Daher entwickeln Lanciault und sein Team auf Basis wissenschaftlicher Grundlagen Biostimulanzien, die den Landwirten helfen, mit diesen Bedingungen zurechtzukommen. Ein Beispiel dafür ist einer der wichtigsten chemischen Prozesse überhaupt: die Stickstofffixierung. Bei diesem bakteriellen Vorgang wird gasförmiger Stickstoff aus der Atmosphäre (N2) in für Pflanzen und Mikroorganismen verwertbare Formen umgewandelt. Biostimulanzien und andere Verfahren zur Aufwertung des Ackerbodens können diesen Prozess beschleunigen. Das Ergebnis, so bestätigt er, rechtfertigt den Aufwand. „Wir sprechen hier über einen langfristigen Ansatz, die Bodenstruktur des Ackers so zu gestalten, dass sie sich selbst erhalten kann – und gesündere, stärkere Pflanzen gedeihen lässt.“
Eine breite Perspektive einnehmen
Dr. Denise Manker teilt die Überzeugungen von Lanciault. Sie war an der Gründung von AgraQuest beteiligt, einem Biotech-Unternehmen, das einige der ersten kommerziellen mikrobiellen Lösungen für Ackerböden entwickelt hat. Heute ist Manker Senior Science Fellow für Biologika bei Bayer, wo sie an spezifischen Biologika mit nachgewiesenem Nutzen für den Boden forscht.
Besonders begeistert ist Manker von der Zusammenarbeit mit ihren Kollegen in Australien und Brasilien, die spektakuläre Ergebnisse durch die Veränderung von Mikroorganismen im Ackerboden beobachtet haben. Dabei stellt sie klar: „Es geht nicht nur um den Ernteertrag. Wir erhalten gesündere Pflanzen, die in einem gesünderen Ackerboden wachsen.“ Sie fügt hinzu, dass diese Pflanzen auch im Supermarktregal länger haltbar seien. „Erzeugnisse, die zehn bis vierzehn Tage natürlich haltbar sind, anstatt nur sieben wie in der Vergangenheit, reduzieren die Lebensmittelverschwendung.“ Und es gibt eine weitere gute Nachricht: Manker zufolge deuten wissenschaftliche Ergebnisse sogar darauf hin, dass diese gesunden Pflanzen mehr Eisen, Kalzium und andere Mineralien enthalten.
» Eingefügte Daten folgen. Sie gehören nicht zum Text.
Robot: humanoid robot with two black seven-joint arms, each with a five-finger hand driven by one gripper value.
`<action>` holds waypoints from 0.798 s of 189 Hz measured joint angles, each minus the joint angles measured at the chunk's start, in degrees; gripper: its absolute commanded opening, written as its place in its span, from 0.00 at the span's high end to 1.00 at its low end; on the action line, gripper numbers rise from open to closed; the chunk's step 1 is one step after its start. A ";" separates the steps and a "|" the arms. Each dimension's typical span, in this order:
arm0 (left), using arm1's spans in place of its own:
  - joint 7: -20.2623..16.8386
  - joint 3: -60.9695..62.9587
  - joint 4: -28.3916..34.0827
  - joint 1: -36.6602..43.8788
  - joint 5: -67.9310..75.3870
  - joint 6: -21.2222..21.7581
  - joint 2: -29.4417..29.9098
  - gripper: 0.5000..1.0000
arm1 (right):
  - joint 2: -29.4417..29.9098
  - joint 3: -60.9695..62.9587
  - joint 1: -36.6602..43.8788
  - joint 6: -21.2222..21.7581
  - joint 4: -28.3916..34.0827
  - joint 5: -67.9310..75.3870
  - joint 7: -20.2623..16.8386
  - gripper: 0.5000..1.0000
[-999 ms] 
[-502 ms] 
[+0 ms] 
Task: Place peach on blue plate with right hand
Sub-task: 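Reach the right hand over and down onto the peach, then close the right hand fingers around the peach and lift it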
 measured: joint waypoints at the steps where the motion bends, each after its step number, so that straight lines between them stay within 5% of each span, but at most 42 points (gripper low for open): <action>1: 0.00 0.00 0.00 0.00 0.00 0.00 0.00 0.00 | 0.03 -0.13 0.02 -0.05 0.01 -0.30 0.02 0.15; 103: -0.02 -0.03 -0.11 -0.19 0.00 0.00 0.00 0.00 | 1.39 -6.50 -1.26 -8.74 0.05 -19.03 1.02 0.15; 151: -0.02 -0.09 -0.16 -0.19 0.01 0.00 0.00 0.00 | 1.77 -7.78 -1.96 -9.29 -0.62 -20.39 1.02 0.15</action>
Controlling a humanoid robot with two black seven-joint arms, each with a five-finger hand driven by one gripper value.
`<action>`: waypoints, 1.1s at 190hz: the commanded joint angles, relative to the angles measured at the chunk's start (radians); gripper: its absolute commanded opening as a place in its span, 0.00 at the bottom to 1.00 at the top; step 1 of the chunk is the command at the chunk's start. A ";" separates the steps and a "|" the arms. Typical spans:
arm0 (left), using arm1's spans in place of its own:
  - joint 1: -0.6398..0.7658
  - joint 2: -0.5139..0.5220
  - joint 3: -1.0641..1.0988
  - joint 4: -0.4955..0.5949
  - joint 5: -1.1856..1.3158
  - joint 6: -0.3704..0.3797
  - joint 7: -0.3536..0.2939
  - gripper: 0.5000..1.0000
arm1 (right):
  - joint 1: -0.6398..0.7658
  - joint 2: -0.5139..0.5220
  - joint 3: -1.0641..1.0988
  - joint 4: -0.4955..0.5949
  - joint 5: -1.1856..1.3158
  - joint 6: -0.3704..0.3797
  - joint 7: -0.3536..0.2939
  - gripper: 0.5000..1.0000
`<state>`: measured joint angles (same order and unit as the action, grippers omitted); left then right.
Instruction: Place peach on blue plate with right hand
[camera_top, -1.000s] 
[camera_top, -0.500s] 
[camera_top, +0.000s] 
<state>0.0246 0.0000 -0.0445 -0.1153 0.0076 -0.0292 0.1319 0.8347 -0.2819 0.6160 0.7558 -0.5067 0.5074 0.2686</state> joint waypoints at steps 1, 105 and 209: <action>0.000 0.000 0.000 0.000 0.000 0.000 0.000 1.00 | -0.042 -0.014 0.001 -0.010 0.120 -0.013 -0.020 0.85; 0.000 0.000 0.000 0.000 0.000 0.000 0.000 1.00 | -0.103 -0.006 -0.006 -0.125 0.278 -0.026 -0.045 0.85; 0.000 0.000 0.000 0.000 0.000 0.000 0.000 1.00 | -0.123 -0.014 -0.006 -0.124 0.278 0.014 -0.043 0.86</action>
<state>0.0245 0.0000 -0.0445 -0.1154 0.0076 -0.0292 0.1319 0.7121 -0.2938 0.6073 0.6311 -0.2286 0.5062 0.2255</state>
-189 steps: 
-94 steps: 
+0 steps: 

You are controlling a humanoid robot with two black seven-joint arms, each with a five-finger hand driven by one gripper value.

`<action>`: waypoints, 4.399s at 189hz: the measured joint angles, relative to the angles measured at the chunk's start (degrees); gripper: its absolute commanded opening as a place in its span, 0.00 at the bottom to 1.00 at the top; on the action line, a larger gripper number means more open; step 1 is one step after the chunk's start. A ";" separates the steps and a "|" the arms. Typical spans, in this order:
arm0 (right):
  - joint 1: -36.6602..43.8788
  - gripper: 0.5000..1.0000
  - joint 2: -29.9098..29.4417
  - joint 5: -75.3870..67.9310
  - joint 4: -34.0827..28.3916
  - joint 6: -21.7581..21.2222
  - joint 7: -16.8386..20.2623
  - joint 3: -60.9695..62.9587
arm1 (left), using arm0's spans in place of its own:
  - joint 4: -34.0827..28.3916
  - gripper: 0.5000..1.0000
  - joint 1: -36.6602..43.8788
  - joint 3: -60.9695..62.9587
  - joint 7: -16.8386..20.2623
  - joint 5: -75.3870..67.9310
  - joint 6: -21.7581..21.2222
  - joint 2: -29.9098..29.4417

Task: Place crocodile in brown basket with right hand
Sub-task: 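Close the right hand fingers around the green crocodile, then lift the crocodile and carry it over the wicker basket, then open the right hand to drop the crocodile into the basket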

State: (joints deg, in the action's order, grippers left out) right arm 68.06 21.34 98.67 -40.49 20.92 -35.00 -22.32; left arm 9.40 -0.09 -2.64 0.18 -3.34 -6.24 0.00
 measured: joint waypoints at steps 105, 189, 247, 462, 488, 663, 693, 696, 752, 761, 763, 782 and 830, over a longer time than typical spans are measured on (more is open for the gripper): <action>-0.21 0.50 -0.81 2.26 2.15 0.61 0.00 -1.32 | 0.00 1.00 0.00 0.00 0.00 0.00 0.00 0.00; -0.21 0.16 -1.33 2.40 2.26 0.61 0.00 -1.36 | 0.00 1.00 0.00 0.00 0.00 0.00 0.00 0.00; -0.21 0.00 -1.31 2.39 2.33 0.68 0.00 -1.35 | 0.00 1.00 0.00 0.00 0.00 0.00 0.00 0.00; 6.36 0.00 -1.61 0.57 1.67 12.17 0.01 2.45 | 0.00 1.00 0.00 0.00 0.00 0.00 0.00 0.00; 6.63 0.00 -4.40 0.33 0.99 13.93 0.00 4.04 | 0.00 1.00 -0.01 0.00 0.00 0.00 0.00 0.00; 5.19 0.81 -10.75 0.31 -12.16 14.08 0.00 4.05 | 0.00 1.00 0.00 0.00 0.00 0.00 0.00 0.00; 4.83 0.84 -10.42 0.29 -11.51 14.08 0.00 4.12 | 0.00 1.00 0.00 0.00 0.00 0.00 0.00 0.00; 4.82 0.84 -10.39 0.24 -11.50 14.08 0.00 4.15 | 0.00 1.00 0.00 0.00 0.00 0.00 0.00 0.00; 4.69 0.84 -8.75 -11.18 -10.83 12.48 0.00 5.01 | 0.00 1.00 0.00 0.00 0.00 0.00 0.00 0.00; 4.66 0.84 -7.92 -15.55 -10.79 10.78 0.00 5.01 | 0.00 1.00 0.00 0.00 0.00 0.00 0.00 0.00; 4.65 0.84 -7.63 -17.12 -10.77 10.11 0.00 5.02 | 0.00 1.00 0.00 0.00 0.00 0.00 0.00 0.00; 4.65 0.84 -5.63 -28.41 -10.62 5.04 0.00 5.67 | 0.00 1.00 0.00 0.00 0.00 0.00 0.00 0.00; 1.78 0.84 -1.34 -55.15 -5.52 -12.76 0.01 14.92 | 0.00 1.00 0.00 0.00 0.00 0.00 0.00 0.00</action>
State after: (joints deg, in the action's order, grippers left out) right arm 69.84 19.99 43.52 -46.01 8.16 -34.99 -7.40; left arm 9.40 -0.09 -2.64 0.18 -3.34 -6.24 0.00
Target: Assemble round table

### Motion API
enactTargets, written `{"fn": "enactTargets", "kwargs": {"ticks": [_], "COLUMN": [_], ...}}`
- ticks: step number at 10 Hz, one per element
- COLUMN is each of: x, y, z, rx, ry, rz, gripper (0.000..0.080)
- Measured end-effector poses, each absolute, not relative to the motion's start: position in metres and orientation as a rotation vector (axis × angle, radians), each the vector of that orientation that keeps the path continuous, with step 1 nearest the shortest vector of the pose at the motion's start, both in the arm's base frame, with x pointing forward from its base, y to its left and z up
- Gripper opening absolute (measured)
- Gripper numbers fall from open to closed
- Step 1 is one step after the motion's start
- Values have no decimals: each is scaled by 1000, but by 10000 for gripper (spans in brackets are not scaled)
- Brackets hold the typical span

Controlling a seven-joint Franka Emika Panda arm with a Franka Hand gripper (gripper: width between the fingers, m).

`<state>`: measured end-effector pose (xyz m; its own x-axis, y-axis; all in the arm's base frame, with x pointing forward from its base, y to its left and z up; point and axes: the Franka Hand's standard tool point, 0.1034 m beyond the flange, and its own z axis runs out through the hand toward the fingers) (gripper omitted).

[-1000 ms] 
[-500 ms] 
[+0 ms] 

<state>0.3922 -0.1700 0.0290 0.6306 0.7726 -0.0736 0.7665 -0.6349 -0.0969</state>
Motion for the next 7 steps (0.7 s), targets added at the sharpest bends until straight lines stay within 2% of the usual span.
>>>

Für Manker führt die Arbeit mit Mikroben zu nachhaltiger Landwirtschaft: „Von Biologika profitieren Landwirte, Verbraucher und die Umwelt. Wir lernen gerade erst richtig, wie wir mit dem Boden umgehen sollten, der die Nahrung für uns alle produziert.“
Zahllose Mikroben – und Möglichkeiten
Mikroorganismen können in vielerlei Hinsicht helfen. Landwirte können ihre Ackerböden nach Naturkatastrophen wiederaufbauen und widerstandsfähiger machen. Experten verstehen mittlerweile immer besser, wie Mikroben die Pflanzen dabei unterstützen, Nährstoffe zu nutzen und zu metabolisieren, die ansonsten unerreichbar für sie wären. Innovative Vordenker entwickeln mikrobielle Lösungen, die die Biodiversität und Fruchtbarkeit des Bodens verbessern und so ein Potenzial für ertragreichere Ernten schaffen. Wenn all das zusammenkommt, ergeben sich vielversprechende Chancen für die Zukunft. Und das beste dabei: Wir haben gerade erst an der Oberfläche dessen gekratzt, was man mithilfe von Mikroben erreichen kann.